● **AIM OF THE TASK**
Transcribe the full listing word for word, leaving nothing out.

● **RAW DATA**
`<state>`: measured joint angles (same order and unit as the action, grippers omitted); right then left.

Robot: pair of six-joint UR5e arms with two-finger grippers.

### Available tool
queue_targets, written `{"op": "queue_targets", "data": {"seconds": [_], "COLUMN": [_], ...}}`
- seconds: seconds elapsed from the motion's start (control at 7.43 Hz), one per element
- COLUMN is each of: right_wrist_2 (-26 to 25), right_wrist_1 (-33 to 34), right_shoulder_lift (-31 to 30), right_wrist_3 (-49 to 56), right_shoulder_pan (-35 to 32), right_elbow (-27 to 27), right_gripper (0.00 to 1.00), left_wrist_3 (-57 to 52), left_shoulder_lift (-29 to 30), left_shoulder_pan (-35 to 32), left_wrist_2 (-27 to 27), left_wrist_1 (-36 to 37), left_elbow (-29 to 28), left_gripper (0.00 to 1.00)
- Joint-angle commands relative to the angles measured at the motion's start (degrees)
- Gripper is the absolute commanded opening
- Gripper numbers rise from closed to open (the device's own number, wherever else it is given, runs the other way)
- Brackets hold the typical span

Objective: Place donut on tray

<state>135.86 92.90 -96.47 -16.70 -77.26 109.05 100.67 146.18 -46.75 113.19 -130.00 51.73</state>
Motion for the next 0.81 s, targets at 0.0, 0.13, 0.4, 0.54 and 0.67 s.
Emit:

● **TASK SOLUTION**
`<state>`: measured joint angles (same order and unit as the action, grippers omitted); right then left.

Robot: pair of six-joint UR5e arms with two-finger grippers.

### Available tool
queue_targets, written `{"op": "queue_targets", "data": {"seconds": [_], "COLUMN": [_], ...}}`
- seconds: seconds elapsed from the motion's start (control at 7.43 Hz), one per element
- COLUMN is each of: right_wrist_2 (-26 to 25), right_wrist_1 (-33 to 34), right_shoulder_lift (-31 to 30), right_wrist_3 (-49 to 56), right_shoulder_pan (-35 to 32), right_elbow (-27 to 27), right_gripper (0.00 to 1.00), left_wrist_3 (-57 to 52), left_shoulder_lift (-29 to 30), left_shoulder_pan (-35 to 32), left_wrist_2 (-27 to 27), left_wrist_1 (-36 to 37), left_elbow (-29 to 28), left_gripper (0.00 to 1.00)
- Joint-angle commands relative to the angles measured at the motion's start (degrees)
- Gripper is the absolute commanded opening
- Gripper numbers rise from closed to open (the device's own number, wherever else it is given, runs the other way)
- Brackets hold the typical span

Objective: Place donut on tray

<state>135.86 92.90 -96.47 -16.70 -77.26 109.05 100.67 146.18 -46.75 113.19 -130.00 51.73</state>
Motion for the next 0.81 s, targets at 0.0, 0.13, 0.4, 0.54 and 0.67 s.
Emit:

Work on the exercise is now finished.